**Assigned task**
When you restate the entries that follow, keep every word exactly and drop the pictures.

Data extract Start Marker

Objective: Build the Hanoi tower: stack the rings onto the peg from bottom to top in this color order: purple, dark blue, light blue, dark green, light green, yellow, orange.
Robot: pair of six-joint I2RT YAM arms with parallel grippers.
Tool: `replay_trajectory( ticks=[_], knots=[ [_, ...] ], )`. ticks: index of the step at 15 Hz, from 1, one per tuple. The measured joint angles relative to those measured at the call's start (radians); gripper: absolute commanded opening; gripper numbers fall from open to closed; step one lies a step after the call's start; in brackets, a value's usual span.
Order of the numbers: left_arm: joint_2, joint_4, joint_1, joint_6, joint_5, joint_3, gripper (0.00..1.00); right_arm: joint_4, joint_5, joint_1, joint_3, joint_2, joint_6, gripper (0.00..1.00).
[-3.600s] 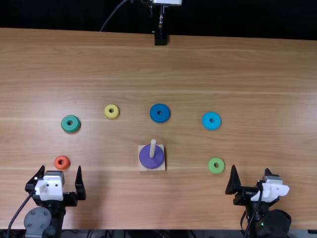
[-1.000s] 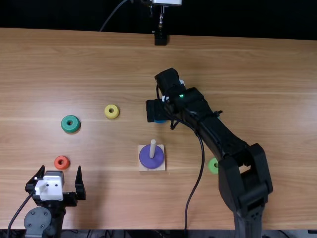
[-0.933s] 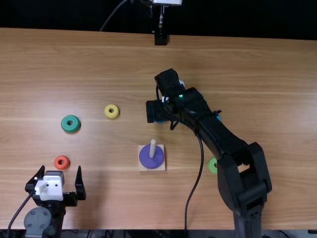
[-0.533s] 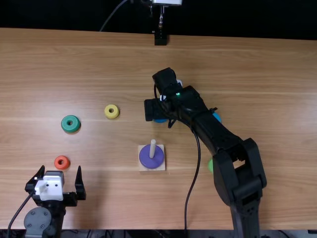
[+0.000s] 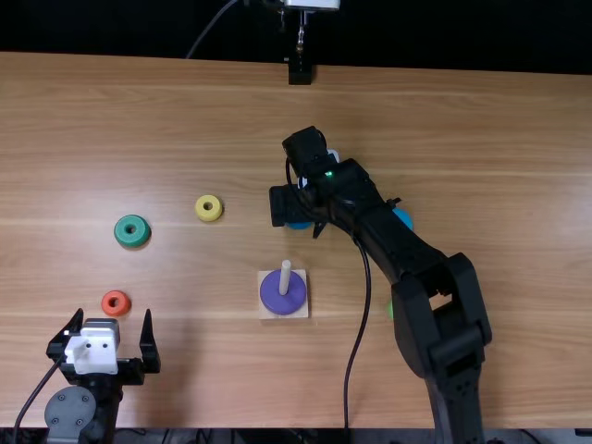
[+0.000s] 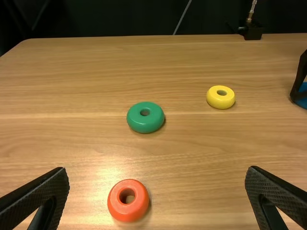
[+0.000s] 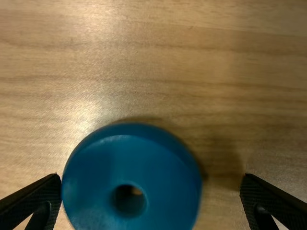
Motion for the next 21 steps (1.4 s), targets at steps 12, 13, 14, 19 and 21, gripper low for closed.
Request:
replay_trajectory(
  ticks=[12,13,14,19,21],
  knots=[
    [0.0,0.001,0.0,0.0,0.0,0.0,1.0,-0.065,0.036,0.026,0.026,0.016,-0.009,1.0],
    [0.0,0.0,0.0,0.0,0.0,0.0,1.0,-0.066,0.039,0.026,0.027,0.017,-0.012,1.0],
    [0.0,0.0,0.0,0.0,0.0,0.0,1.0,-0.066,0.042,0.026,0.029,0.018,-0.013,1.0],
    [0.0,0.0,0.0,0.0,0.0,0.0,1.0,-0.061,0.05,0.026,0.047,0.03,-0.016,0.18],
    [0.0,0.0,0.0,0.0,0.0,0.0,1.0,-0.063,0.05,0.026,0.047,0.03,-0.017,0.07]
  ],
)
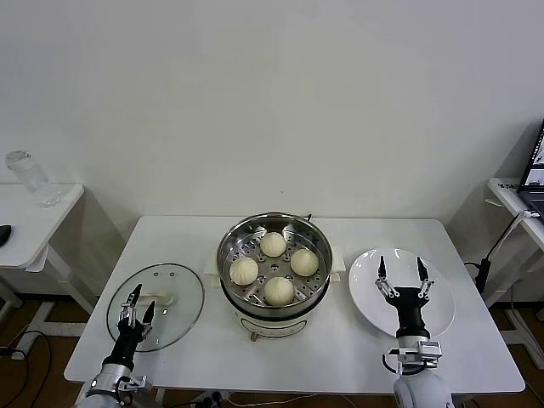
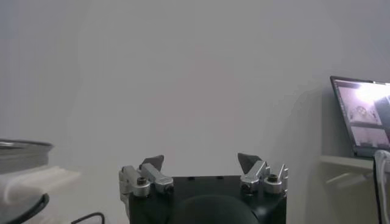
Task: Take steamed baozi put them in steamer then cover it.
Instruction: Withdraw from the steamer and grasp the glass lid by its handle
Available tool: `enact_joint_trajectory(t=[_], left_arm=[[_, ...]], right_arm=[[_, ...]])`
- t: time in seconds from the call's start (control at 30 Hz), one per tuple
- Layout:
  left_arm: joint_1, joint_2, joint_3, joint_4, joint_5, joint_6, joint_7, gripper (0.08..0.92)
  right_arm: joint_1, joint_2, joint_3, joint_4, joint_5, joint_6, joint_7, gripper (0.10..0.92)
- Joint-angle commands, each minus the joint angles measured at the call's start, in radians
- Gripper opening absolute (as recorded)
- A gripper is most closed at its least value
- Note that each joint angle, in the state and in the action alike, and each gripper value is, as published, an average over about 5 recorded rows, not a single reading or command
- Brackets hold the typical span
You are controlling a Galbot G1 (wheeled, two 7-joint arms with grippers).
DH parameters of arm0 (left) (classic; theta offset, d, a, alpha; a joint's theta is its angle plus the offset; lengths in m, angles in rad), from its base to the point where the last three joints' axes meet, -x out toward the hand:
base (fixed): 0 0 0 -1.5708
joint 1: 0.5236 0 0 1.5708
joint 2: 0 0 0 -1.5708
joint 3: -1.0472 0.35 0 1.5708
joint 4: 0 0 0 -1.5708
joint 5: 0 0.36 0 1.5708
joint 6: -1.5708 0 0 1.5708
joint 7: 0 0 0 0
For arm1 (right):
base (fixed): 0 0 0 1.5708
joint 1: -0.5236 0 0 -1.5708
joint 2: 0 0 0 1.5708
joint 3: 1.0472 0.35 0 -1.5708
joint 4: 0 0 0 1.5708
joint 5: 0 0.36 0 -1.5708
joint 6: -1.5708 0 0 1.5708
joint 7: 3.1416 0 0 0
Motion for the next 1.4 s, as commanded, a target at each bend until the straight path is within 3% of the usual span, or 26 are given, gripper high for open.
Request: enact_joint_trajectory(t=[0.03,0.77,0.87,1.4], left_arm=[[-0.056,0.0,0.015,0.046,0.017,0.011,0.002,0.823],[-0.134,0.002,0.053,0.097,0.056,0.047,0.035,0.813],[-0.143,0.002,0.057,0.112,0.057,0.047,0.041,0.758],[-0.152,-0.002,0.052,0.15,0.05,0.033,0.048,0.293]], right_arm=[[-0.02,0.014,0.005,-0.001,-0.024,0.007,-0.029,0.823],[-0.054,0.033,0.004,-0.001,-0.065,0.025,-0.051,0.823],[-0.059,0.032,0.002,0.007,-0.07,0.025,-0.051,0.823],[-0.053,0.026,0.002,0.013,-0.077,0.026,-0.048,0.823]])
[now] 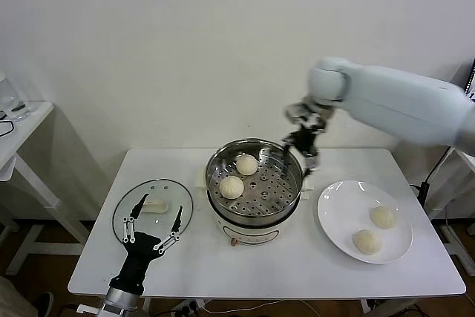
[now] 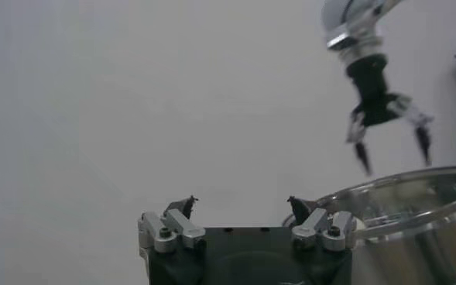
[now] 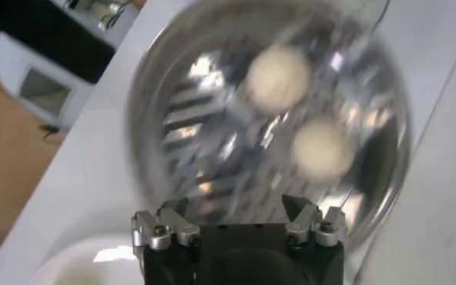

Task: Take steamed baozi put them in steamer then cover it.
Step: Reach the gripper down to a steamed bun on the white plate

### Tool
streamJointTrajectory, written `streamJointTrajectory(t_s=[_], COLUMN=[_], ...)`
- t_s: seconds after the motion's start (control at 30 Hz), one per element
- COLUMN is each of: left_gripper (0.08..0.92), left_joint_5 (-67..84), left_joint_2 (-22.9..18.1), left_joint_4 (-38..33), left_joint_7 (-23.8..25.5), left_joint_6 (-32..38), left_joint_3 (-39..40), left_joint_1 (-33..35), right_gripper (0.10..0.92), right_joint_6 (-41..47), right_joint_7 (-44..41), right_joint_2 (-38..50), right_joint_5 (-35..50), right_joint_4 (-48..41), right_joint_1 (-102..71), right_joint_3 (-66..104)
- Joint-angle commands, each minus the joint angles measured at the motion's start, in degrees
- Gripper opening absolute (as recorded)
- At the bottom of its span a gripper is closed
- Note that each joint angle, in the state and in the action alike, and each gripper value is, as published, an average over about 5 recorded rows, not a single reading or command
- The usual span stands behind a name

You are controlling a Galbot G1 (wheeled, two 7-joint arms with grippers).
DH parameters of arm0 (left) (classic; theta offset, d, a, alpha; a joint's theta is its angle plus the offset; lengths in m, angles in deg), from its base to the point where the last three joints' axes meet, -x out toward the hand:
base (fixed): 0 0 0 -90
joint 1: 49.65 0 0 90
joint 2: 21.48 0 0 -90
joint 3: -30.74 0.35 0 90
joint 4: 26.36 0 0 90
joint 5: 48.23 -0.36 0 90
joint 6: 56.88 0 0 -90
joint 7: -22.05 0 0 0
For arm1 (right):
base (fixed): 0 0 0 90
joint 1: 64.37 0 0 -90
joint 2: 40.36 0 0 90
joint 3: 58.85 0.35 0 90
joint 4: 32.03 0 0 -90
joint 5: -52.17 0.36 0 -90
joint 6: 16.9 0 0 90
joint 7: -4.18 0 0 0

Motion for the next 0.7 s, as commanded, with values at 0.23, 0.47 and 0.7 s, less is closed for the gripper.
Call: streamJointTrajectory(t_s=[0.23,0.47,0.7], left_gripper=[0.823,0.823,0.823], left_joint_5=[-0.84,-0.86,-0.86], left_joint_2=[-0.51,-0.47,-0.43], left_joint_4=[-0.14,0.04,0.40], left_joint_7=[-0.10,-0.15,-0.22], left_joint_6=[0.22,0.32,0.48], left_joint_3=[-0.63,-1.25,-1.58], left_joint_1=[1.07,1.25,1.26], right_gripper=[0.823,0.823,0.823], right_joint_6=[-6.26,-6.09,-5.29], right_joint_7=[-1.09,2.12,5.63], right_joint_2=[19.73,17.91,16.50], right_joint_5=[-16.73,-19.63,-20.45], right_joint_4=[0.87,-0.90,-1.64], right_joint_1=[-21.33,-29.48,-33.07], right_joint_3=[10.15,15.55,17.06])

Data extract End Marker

**Solution**
Objective: Build the Hanoi tower: stack the rings onto the peg from bottom to top in this color order: purple, dark blue, light blue, dark green, light green, yellow, orange.
Robot: pair of six-joint I2RT YAM arms with parallel grippers.
Tool: `replay_trajectory( ticks=[_], knots=[ [_, ...] ], )`. ticks: index of the step at 15 Hz, from 1, one per tuple. The measured joint angles relative to those measured at the call's start (radians); gripper: absolute commanded opening; gripper numbers fall from open to closed; step one lies a step after the call's start; in brackets, a value's usual span.
Order of the numbers: left_arm: joint_2, joint_4, joint_1, joint_6, joint_5, joint_3, gripper (0.00..1.00); right_arm: joint_4, joint_5, joint_1, joint_3, joint_2, joint_6, gripper (0.00..1.00).
[-3.600s] 
[-1.000s] 
[-0.933s] 
[-0.533s] 
[+0.000s] 
[+0.000s] 
[+0.000s] 
Motion for the next 21 steps (1.4 s), targets at steps 12, 13, 14, 19 and 21, gripper low for closed.
Request:
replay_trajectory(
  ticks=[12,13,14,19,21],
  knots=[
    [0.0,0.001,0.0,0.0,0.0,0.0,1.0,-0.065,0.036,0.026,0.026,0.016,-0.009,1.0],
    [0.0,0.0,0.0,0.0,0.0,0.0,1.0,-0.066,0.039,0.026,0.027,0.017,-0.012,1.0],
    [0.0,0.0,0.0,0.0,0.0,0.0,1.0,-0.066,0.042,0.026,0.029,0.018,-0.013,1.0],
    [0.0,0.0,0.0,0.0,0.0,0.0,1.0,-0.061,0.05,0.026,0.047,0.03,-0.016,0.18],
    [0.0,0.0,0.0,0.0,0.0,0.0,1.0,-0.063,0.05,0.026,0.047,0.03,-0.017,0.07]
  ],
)
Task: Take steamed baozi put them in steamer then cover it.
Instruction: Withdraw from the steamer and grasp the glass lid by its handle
Available tool: `enact_joint_trajectory(t=[_], left_arm=[[_, ...]], right_arm=[[_, ...]])`
- t: time in seconds from the call's start (control at 30 Hz), one per tuple
- Layout:
  left_arm: joint_1, joint_2, joint_3, joint_4, joint_5, joint_6, joint_7, gripper (0.08..0.92)
  right_arm: joint_1, joint_2, joint_3, joint_4, joint_5, joint_6, joint_7, gripper (0.10..0.92)
- Joint-angle commands, each minus the joint angles measured at the call's start, in radians
- Gripper opening absolute (as recorded)
- A gripper is most closed at its least value
- Note that each joint angle, in the state and in the action alike, and each gripper value is, as published, an average over about 5 recorded rows, not a single reading or command
- Brackets hold the typical span
You are controlling a Galbot G1 (wheeled, two 7-joint arms with grippers).
DH parameters of arm0 (left) (classic; theta offset, d, a, alpha; a joint's theta is its angle plus the offset; lengths in m, angles in rad), from its base to the point where the last three joints' axes meet, -x out toward the hand:
base (fixed): 0 0 0 -1.5708
joint 1: 0.5236 0 0 1.5708
joint 2: 0 0 0 -1.5708
joint 3: -1.0472 0.35 0 1.5708
joint 4: 0 0 0 -1.5708
joint 5: 0 0.36 0 1.5708
joint 6: -1.5708 0 0 1.5708
joint 7: 0 0 0 0
For arm1 (right):
base (fixed): 0 0 0 1.5708
joint 1: -0.5236 0 0 -1.5708
joint 2: 0 0 0 1.5708
joint 3: 1.0472 0.35 0 -1.5708
joint 4: 0 0 0 1.5708
joint 5: 0 0.36 0 -1.5708
joint 6: -1.5708 0 0 1.5708
joint 7: 3.1416 0 0 0
Motion for the next 1.4 s, as commanded, a target at each bend until the straight path is within 3% of the usual span, or 26 are given, gripper high for open.
Request: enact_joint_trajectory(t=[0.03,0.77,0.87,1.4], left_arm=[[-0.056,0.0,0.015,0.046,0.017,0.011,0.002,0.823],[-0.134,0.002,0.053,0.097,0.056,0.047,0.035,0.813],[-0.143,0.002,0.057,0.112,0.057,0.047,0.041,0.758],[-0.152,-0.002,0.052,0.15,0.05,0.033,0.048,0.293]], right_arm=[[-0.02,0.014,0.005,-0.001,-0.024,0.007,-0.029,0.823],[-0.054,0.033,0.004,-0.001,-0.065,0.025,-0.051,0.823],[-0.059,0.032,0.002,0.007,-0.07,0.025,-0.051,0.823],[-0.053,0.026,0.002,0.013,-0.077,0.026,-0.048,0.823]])
[now] 
[now] 
[now] 

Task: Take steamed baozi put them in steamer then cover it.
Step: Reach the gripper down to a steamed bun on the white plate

### Tool
streamJointTrajectory, written `streamJointTrajectory(t_s=[_], COLUMN=[_], ...)`
- t_s: seconds after the motion's start (control at 30 Hz), one per element
- COLUMN is each of: left_gripper (0.08..0.92), left_joint_5 (-67..84), left_joint_2 (-22.9..18.1), left_joint_4 (-38..33), left_joint_7 (-23.8..25.5), left_joint_6 (-32..38), left_joint_3 (-39..40), left_joint_1 (-33..35), right_gripper (0.10..0.92), right_joint_6 (-41..47), right_joint_7 (-44..41), right_joint_2 (-38..50), right_joint_5 (-35..50), right_joint_4 (-48..41), right_joint_1 (-102..71), right_joint_3 (-66..104)
- Joint-angle commands, each minus the joint angles measured at the motion's start, in degrees
- Gripper opening absolute (as recorded)
- At the bottom of its span a gripper is closed
- Note that each joint angle, in the state and in the action alike, and each gripper value is, as published, an average over about 5 recorded rows, not a single reading or command
- The usual span stands behind a name

You are controlling a Galbot G1 (wheeled, two 7-joint arms with grippers).
DH parameters of arm0 (left) (classic; theta offset, d, a, alpha; a joint's theta is its angle plus the offset; lengths in m, angles in deg), from its base to the point where the last three joints' axes meet, -x out toward the hand:
base (fixed): 0 0 0 -90
joint 1: 49.65 0 0 90
joint 2: 21.48 0 0 -90
joint 3: -30.74 0.35 0 90
joint 4: 26.36 0 0 90
joint 5: 48.23 -0.36 0 90
joint 6: 56.88 0 0 -90
joint 7: -22.05 0 0 0
For arm1 (right):
base (fixed): 0 0 0 90
joint 1: 64.37 0 0 -90
joint 2: 40.36 0 0 90
joint 3: 58.85 0.35 0 90
joint 4: 32.03 0 0 -90
joint 5: -52.17 0.36 0 -90
joint 6: 16.9 0 0 90
joint 7: -4.18 0 0 0

Motion for the next 0.7 s, as commanded, with values at 0.23, 0.47 and 0.7 s, less is closed for the gripper.
Call: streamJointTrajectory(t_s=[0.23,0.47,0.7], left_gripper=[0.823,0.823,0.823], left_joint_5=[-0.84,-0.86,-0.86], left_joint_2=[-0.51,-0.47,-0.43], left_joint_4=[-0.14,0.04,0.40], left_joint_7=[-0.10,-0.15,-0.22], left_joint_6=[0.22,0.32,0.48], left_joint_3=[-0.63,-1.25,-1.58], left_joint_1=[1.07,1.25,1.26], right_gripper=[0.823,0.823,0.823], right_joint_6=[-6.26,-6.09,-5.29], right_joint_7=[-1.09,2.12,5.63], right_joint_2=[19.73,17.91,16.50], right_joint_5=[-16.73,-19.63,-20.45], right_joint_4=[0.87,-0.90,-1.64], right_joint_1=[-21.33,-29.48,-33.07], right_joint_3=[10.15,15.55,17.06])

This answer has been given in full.